— WHAT TO WORK ON —
Go to the line containing "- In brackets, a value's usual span" in the records below and print it and every following line exactly, on through the line containing "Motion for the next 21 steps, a", then stop.

(Data extracted from a collection)

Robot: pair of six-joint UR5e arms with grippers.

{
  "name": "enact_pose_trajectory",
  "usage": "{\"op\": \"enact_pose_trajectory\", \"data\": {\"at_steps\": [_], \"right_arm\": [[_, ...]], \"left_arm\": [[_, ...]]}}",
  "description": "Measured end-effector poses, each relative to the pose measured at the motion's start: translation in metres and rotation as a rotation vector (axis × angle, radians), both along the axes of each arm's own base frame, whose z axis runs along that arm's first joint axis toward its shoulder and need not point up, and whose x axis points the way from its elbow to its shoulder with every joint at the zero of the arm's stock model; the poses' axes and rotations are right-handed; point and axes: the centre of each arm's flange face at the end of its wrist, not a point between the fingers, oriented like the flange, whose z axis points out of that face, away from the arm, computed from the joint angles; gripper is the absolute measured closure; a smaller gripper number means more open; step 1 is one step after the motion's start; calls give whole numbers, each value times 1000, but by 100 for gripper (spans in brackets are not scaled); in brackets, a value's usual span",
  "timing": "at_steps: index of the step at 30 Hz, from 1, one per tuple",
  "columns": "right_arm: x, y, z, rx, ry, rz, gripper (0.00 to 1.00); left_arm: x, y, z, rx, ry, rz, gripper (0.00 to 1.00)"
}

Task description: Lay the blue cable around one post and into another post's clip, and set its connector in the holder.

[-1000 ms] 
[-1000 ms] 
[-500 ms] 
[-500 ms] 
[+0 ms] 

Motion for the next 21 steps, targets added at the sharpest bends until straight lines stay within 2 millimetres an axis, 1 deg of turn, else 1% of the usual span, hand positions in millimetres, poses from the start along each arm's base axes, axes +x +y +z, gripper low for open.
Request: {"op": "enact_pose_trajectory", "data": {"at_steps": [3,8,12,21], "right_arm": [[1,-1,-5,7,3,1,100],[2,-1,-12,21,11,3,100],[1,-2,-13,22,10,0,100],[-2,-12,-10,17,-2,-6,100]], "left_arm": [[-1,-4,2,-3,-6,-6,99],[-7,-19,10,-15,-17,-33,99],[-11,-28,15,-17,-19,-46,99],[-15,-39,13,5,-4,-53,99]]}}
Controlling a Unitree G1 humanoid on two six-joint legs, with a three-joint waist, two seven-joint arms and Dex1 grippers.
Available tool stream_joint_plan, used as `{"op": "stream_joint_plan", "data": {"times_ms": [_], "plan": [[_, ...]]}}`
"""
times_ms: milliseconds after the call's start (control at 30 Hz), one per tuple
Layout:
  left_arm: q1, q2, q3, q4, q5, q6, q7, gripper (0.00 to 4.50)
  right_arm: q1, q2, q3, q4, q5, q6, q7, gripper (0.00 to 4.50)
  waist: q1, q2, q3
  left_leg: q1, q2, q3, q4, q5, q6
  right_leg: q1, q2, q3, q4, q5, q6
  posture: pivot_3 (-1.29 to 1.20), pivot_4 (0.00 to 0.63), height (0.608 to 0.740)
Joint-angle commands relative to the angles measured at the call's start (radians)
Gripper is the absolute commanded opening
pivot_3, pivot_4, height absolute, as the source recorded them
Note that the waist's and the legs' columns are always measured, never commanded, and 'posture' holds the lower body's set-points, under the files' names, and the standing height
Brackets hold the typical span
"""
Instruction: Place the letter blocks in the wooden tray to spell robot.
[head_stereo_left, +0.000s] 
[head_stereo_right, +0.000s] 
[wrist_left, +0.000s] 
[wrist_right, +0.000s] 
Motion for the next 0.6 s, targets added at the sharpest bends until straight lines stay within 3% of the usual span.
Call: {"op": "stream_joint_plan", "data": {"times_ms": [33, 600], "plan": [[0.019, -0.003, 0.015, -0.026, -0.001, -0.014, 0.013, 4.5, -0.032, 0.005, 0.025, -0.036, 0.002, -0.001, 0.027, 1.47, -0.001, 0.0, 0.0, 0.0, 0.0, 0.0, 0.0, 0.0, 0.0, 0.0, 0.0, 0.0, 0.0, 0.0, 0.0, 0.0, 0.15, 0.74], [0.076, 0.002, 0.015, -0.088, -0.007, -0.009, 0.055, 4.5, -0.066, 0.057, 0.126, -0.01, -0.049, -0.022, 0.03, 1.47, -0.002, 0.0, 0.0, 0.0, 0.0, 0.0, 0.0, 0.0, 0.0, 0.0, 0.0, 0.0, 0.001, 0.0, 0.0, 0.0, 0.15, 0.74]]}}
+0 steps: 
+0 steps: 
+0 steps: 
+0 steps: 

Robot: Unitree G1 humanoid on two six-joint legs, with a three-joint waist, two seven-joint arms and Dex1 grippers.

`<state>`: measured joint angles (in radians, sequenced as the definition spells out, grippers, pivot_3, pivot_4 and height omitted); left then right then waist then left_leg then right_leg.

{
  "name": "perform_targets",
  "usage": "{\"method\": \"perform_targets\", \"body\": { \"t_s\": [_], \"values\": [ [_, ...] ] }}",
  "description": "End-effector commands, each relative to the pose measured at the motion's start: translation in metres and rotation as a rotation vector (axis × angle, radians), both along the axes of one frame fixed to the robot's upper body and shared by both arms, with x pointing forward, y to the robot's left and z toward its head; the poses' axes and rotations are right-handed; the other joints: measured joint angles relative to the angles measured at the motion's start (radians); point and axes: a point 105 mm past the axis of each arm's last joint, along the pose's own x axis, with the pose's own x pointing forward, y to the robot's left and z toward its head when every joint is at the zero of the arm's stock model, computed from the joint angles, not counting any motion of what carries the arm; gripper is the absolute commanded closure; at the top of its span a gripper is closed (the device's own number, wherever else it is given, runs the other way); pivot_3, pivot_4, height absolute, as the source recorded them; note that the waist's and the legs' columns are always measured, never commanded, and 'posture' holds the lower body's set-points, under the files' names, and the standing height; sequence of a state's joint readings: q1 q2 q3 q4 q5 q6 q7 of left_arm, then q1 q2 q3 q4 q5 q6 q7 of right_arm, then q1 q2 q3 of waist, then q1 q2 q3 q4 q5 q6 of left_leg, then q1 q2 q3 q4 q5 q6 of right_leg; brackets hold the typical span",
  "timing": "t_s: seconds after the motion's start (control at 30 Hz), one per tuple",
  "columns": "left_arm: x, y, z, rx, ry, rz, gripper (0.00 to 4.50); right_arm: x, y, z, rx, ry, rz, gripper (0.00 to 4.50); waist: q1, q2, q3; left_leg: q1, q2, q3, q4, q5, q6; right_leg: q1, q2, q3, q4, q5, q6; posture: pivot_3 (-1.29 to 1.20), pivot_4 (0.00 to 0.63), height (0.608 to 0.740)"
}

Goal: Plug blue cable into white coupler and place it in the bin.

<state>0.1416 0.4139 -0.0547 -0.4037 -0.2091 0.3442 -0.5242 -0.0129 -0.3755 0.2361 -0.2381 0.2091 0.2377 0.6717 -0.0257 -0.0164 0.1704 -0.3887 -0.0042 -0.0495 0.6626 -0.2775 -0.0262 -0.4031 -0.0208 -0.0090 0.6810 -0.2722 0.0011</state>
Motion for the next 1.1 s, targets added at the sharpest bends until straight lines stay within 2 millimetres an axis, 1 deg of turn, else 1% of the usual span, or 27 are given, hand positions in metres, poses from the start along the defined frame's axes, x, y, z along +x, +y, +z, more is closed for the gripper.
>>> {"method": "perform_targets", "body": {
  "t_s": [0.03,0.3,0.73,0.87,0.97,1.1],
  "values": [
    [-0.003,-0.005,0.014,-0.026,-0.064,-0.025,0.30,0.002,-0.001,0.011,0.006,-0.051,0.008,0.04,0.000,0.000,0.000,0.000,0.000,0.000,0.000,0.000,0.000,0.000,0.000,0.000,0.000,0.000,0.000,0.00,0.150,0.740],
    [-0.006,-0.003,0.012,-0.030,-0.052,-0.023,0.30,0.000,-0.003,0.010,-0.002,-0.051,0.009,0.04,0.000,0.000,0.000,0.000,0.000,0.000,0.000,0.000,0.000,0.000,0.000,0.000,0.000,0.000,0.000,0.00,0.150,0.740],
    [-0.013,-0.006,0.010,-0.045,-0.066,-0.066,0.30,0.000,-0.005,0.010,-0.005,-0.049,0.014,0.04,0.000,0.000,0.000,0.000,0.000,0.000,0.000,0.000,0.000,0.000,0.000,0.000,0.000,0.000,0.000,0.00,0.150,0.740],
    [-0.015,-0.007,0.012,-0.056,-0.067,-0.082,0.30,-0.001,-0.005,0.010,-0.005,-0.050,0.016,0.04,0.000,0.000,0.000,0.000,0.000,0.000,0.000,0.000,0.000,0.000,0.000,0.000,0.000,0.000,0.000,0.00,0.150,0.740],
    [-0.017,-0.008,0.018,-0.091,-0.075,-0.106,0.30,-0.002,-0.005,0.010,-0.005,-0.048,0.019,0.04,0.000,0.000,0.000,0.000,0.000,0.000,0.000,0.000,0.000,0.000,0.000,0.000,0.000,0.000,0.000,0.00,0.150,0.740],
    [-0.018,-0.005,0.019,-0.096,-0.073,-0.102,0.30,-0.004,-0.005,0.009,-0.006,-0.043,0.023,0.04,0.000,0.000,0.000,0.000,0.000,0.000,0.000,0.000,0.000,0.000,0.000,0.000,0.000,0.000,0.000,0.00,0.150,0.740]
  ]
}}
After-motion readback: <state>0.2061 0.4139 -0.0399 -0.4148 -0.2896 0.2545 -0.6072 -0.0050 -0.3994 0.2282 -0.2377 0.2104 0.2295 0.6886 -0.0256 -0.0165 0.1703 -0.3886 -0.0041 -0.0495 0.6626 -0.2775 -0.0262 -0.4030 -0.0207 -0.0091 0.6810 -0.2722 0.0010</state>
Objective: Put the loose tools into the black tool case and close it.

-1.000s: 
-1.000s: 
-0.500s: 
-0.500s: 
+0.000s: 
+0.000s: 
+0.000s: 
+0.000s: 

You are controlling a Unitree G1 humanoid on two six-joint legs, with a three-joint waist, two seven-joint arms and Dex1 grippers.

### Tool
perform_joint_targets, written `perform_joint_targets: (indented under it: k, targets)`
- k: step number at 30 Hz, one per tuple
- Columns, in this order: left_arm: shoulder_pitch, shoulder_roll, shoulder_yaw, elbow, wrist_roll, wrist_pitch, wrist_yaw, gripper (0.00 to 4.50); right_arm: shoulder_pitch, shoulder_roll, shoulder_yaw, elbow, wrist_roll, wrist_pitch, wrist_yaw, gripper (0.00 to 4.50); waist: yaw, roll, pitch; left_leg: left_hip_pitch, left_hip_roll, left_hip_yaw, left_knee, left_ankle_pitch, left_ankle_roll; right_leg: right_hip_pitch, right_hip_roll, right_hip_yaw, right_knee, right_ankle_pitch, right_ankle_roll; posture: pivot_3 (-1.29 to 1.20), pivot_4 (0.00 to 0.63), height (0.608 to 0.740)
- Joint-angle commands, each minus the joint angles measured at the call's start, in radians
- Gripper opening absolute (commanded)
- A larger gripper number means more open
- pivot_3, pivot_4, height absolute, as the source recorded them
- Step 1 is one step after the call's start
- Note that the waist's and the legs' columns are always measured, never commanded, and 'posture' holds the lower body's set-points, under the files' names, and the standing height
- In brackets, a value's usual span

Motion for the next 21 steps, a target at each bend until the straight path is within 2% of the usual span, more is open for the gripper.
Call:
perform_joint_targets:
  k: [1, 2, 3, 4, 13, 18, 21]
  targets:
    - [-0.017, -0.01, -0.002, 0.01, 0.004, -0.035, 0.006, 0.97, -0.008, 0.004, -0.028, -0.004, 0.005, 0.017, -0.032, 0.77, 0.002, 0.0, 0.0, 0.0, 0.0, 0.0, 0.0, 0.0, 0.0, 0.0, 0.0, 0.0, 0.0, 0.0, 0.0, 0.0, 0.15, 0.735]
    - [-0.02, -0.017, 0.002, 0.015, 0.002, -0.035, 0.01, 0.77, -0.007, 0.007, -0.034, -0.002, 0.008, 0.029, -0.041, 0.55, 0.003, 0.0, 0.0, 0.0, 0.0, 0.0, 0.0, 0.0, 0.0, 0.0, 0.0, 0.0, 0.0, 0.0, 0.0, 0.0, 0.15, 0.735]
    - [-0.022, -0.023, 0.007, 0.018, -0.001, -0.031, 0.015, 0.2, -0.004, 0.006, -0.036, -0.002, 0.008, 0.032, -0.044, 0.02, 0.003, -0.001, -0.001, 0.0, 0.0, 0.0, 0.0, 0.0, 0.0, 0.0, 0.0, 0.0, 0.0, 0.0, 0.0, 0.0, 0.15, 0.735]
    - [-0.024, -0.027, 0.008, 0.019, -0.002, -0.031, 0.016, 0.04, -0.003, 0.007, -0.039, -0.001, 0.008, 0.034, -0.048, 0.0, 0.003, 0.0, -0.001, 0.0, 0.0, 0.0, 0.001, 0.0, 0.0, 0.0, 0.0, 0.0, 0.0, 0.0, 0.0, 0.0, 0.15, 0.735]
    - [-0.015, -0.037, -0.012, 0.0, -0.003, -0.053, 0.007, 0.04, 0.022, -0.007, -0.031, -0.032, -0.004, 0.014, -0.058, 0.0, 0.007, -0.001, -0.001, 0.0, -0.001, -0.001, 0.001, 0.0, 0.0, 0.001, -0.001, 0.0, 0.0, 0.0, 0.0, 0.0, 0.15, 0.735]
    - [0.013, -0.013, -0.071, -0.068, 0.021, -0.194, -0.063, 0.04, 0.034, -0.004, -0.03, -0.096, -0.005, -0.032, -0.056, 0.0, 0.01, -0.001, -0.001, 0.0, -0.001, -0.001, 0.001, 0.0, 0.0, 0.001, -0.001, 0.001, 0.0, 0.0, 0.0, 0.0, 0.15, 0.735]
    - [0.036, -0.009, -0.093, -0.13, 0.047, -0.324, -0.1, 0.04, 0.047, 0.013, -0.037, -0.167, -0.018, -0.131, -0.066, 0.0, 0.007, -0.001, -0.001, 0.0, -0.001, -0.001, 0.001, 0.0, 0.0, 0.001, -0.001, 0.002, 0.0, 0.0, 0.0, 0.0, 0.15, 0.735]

— EXERCISE RESPONSE —
- In brackets, a value's usual span

Motion for the next 21 steps, a target at each bend until the straight path is within 2% of the usual span, more is open for the gripper.

Nothing remains to be added to the answer.